• The problem: Set the listing down exactly; no pictures.

• Dataset section:
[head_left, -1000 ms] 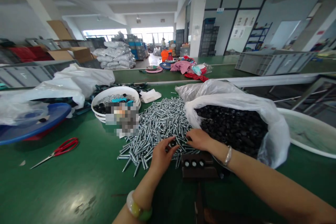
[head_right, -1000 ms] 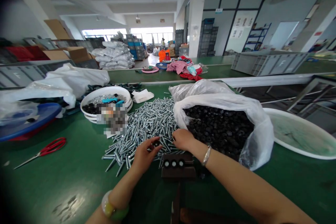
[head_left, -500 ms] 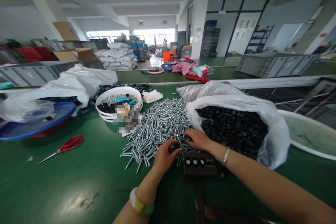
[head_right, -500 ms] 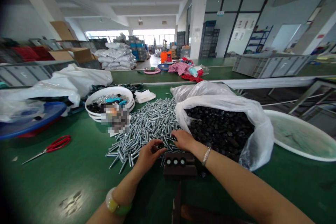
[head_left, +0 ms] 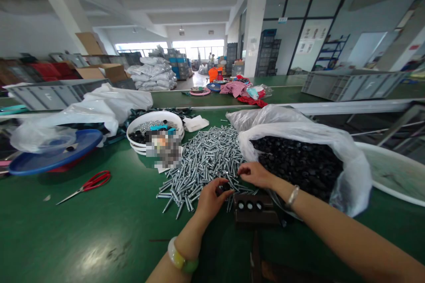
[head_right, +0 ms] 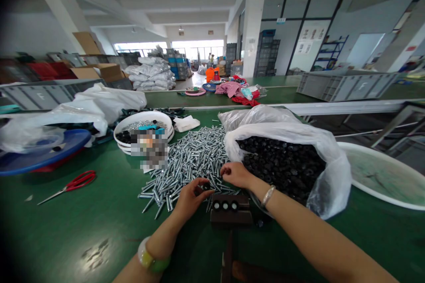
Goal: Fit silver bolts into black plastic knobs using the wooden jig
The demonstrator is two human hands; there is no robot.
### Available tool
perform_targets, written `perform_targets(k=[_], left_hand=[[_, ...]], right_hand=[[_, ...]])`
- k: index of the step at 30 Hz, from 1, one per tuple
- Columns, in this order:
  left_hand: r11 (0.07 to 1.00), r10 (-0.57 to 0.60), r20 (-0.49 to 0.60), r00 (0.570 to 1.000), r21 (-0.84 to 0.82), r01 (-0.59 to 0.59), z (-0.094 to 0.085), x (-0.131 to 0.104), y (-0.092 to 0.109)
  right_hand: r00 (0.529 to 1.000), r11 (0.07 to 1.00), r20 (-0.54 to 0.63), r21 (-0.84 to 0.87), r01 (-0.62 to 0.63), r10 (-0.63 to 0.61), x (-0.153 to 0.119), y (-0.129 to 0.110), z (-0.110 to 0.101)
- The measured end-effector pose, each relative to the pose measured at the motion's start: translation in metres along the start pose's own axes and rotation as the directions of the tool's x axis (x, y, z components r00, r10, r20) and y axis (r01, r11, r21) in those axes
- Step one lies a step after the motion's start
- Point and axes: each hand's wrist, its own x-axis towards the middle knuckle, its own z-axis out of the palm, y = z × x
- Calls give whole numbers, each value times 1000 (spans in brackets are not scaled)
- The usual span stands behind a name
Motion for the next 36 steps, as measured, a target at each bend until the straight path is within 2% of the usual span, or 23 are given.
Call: perform_targets(k=[3,5,8,9,11,13,16,18,21,24,26,28,30,32,34,36], left_hand=[[1000,0,-2,1000,19,0,-1,1,1],[1000,14,-13,1000,27,-14,-1,1,4],[998,35,-30,999,48,-34,-3,1,13],[997,46,-25,999,59,-44,-4,0,16],[991,93,5,996,95,-93,-8,-1,25],[975,166,35,986,146,-169,-14,-2,33],[952,246,16,969,187,-245,-23,-4,47],[953,271,-4,963,145,-267,-27,-5,57],[956,292,-18,956,13,-292,-30,-8,70],[966,239,-6,971,-98,-238,-27,-16,87],[975,180,81,980,-144,-167,-21,-23,100],[979,155,226,962,-168,-119,-12,-28,115],[983,179,343,922,-109,-150,-1,-30,129],[962,218,400,890,67,-265,12,-28,138],[887,235,421,876,275,-370,23,-23,143],[814,221,437,872,409,-412,32,-18,144]], right_hand=[[999,989,22,142,-46,43,-12,-19,-11],[992,948,110,301,-100,69,-21,-32,-13],[959,768,266,594,-240,94,-30,-45,-9],[951,702,293,657,-273,96,-32,-47,-7],[945,645,309,702,-303,108,-33,-50,-3],[956,685,265,674,-276,124,-34,-53,-1],[992,816,24,566,-116,125,-37,-62,0],[992,844,-75,534,-49,104,-42,-69,-2],[994,769,-20,635,-69,106,-59,-71,-9],[975,687,-98,724,-68,199,-83,-59,-20],[947,689,-155,719,-88,282,-100,-44,-27],[928,714,-176,689,-122,329,-119,-29,-32],[918,746,-203,652,-133,341,-137,-17,-35],[910,769,-226,624,-138,347,-153,-9,-37],[895,775,-245,613,-155,373,-165,-2,-38],[877,774,-260,609,-176,404,-173,5,-38]])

• Solution:
[head_left, -1000 ms] 
[head_right, -1000 ms] 
[head_left, -500 ms] 
[head_right, -500 ms] 
[head_left, +0 ms] 
[head_right, +0 ms] 
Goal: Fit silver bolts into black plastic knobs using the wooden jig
The demonstrator is two human hands; there is no robot.
### Available tool
perform_targets, written `perform_targets(k=[_], left_hand=[[_, ...]], right_hand=[[_, ...]])`
- k: index of the step at 30 Hz, from 1, one per tuple
- Columns, in this order:
  left_hand: r11 (0.07 to 1.00), r10 (-0.57 to 0.60), r20 (-0.49 to 0.60), r00 (0.570 to 1.000), r21 (-0.84 to 0.82), r01 (-0.59 to 0.59), z (-0.094 to 0.085), x (-0.131 to 0.104), y (-0.092 to 0.109)
  right_hand: r00 (0.529 to 1.000), r11 (0.07 to 1.00), r20 (-0.54 to 0.63), r21 (-0.84 to 0.87), r01 (-0.62 to 0.63), r10 (-0.63 to 0.61), x (-0.153 to 0.119), y (-0.129 to 0.110), z (-0.110 to 0.101)
- The measured end-effector pose, each relative to the pose measured at the motion's start: translation in metres along the start pose's own axes and rotation as the directions of the tool's x axis (x, y, z components r00, r10, r20) and y axis (r01, r11, r21) in those axes
- Step one lies a step after the motion's start
- Point and axes: each hand's wrist, its own x-axis towards the middle knuckle, its own z-axis out of the palm, y = z × x
- Calls give whole numbers, each value times 1000 (spans in brackets are not scaled)
- The usual span stands behind a name
Motion for the next 36 steps, as measured, a target at each bend until the straight path is within 2% of the usual span, or 23 are given.
Call: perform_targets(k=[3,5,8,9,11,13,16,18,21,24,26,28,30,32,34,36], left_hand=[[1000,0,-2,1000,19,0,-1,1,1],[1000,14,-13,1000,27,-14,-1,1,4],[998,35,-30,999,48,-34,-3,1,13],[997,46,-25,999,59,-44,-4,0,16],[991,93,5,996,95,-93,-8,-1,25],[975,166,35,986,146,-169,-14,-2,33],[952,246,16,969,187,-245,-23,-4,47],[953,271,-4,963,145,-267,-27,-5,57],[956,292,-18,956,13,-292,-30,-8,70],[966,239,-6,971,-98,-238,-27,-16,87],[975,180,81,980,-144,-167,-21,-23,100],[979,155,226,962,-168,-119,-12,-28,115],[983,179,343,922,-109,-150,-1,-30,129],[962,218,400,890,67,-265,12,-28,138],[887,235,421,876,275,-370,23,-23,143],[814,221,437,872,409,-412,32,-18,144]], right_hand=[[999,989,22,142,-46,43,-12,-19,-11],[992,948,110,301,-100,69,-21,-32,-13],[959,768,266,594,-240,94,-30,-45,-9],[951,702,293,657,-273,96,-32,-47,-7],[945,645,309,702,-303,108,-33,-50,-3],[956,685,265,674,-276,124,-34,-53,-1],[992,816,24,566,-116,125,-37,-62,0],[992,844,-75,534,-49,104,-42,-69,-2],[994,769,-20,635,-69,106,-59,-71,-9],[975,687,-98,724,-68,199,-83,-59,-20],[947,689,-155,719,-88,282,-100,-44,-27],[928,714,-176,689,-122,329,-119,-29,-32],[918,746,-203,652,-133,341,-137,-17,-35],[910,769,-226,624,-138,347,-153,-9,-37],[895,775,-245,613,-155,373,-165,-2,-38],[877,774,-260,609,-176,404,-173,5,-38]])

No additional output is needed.